Oral Aminolevulinic Acid Induces Protoporphyrin IX Fluorescence in Psoriatic Plaques and Peripheral Blood Cells^(par)
ABSTRACT
Photodynamic therapy (PDT) with topical aminolevulinic acid (ALA) has been shown in previous studies to improve psoriasis. However, topical ALA-PDT may not be practical for the treatment of extensive disease. In order to overcome this limitation we have explored the potential use of oral ALA administration in psoriatic patients. Twelve patients with plaque psoriasis received a single oral ALA dose of 10, 20 or 30 mg/kg followed by measurement of protoporphyrin IX (PpIX) fluorescence in the skin and circulating blood cells. Skin PpIX levels were determined over time after ALA administration by the quantification of the 635 nm PpIX emission peak with in vivo fluorescence spectroscopy under 442 nm laser excitation. Administration of ALA at 20 and 30 mg/kg induced preferential accumulation of PpIX in psoriatic as opposed to adjacent normal skin. Peak fluorescence intensity in psoriatic and normal skin occurred between 3 and 5 h after the administration of 20 and 30 mg/kg, respectively. Ratios of up to 10 for PpIX fluorescence between psoriatic versus normal skin were obtained at the 30 mg/kg dose of ALA. Visible PpIX fluorescence was also observed on normal facial skin, and nonspecific skin photosensitivity occurred only in patients who received the 20 or 30 mg/kg doses. PpIX fluorescence intensity was measured in circulating blood cells by flow cytometry. PpIX fluorescence was higher in monocytes and neutrophils as compared to CD4+ and CD8+ T lymphocytes. PpIX levels in these cells were higher in patients who received higher ALA doses and peaked between 4 and 8 h after administration of ALA. There was only a modest increase in PpIX levels in circulating CD4+ and CD8+ T lymphocytes. In conclusion oral administration of ALA induced preferential accumulation of PpIX in psoriatic plaques as compared to adjacent normal skin suggesting
that PDT with oral ALA should be further explored for the treatment of psoriasis.

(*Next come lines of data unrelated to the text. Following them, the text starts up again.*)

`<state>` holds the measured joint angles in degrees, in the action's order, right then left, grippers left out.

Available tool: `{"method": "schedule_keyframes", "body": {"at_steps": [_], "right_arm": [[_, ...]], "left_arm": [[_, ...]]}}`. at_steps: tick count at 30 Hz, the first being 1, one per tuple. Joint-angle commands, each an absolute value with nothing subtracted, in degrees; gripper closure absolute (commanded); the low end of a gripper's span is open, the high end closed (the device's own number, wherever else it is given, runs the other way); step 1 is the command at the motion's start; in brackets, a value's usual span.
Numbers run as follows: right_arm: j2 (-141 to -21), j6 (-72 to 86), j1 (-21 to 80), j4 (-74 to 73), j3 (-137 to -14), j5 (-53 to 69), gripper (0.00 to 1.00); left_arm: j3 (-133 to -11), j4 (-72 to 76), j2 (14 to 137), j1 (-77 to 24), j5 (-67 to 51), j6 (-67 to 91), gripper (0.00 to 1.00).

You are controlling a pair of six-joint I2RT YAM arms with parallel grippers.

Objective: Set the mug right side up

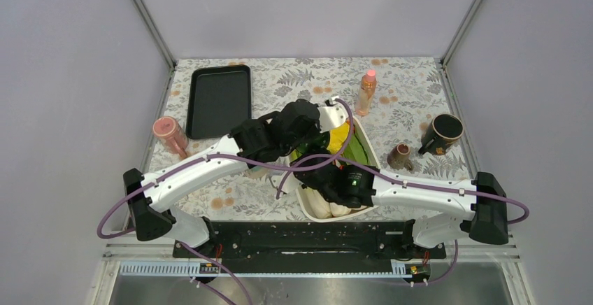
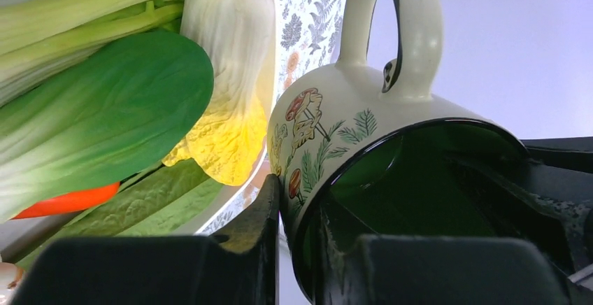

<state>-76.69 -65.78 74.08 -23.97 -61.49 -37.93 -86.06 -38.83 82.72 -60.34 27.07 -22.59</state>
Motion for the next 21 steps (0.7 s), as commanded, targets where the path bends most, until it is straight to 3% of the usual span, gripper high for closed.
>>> {"method": "schedule_keyframes", "body": {"at_steps": [1, 7, 11, 18, 21], "right_arm": [[-72.91, -69.10, 75.81, -12.46, -64.17, -40.95, 1.00], [-74.85, -68.46, 73.74, -7.13, -62.67, -39.61, 0.75], [-76.91, -70.31, 72.28, -3.65, -62.14, -41.36, 0.43], [-75.58, -70.62, 72.01, 0.32, -59.93, -41.02, 0.01], [-74.74, -70.21, 71.02, 1.63, -59.03, -40.20, 0.00]], "left_arm": [[-85.12, -35.92, 80.93, -55.69, 25.49, -24.59, 1.00], [-82.47, -31.28, 78.85, -50.87, 19.99, -24.19, 1.00], [-79.53, -27.84, 77.91, -49.26, 19.39, -25.17, 1.00], [-80.61, -25.40, 80.87, -43.11, 17.69, -24.67, 1.00], [-80.88, -23.97, 82.45, -40.66, 17.32, -25.05, 1.00]]}}
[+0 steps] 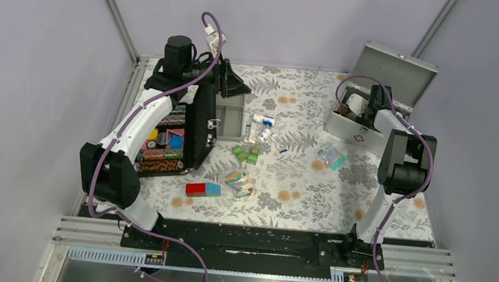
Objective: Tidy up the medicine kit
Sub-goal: Place the medical item at the medicine box, then pick up the medical item at the center of the board.
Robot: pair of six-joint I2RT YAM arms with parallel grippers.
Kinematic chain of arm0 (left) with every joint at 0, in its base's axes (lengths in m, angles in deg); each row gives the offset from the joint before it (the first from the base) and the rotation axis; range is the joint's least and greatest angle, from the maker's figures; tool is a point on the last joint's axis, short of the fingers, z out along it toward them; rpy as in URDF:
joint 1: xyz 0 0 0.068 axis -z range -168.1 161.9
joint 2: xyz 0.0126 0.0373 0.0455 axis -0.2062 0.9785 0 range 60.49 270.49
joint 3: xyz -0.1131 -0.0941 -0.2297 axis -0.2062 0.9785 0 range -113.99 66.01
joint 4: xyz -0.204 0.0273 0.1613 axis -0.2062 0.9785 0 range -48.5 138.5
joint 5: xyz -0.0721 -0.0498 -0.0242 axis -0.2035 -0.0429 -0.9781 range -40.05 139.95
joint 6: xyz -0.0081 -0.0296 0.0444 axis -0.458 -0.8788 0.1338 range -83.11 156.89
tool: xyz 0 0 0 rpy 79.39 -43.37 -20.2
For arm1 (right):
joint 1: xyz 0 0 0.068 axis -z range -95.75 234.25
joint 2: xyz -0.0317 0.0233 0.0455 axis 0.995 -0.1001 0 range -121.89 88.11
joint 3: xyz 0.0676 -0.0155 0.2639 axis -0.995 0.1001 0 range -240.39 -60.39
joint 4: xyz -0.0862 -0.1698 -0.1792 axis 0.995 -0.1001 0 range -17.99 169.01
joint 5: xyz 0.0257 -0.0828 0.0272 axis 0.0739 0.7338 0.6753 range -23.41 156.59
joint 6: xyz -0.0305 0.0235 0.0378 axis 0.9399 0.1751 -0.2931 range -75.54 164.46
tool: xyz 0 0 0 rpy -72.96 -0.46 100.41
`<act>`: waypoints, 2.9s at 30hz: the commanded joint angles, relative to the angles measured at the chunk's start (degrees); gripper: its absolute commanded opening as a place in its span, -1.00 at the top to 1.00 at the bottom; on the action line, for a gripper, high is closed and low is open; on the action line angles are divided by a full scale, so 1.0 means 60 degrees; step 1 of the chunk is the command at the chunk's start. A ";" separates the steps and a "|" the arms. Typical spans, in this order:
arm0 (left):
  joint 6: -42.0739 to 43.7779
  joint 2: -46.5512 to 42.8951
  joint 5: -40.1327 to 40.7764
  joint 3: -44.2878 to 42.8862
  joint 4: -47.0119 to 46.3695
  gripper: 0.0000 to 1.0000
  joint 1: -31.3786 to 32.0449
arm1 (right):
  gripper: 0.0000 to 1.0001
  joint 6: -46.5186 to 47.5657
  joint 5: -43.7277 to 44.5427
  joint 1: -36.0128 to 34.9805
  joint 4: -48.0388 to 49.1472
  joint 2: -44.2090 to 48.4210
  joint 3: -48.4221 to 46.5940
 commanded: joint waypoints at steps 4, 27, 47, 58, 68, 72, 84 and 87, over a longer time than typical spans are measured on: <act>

^^Abbreviations: ALA, aminolevulinic acid; ALT, alanine amino transaminase; AP, alkaline phosphatase; AST, aspartate amino transaminase; FITC, fluorescein isothiocyanate; GGT, y-glutamyl transferase; LDH, lactate dehydrogenase; MPD, minimal phototoxic dose; PDT, photodynamic therapy; PE, phycoerythrin; PpIX, protoporphyrin IX; PUVA, psoralen and ultraviolet A.
INTRODUCTION
Photodynamic therapy (PDT)^^ is a therapeutic modality that combines the sequential administration of a photosensitizer followed by its activation by light. Psoriasis is a common skin disorder characterized by elevated, erythematous and scaly plaques. Psoriasis can be improved by psoralen and ultraviolet A (PUVA) therapy; however, PUVA therapy is carcinogenic and has been associated with an increased risk of developing skin cancer (1,2). Clinical improvement in psoriatic plaques has been reported following PDT with intravenous photosensitizers such as hematoporphyrin derivative (3), porfimer sodium, verteporfin (benzoporphyrin derivative) (4) and tin-protoporphyrin (5). Aminolevulinic acid (ALA) is a photosensitizer precursor that is metabolized in vivo by cells to protoporphyrin IX (PpIX) which in turn can be activated for PDT by visible light. Topical PDT with ALA has been shown to improve and even clear selected psoriatic plaques after activation with red light (6,7). However, topical ALA is associated with a number of limitations, including inhomogeneous penetration of ALA through the stratum corneum as well as impracticality of treating larger skin surfaces such as in extensive psoriasis. In order to circumvent these limitations we have investigated oral administration of ALA to psoriatic patients. The objectives of this initial study were to evaluate PpIX accumulation in the skin and peripheral blood cells of psoriatic patients after oral ALA in order to determine the pharmacokinetic profile for eventual drug and light dosimetry and timing.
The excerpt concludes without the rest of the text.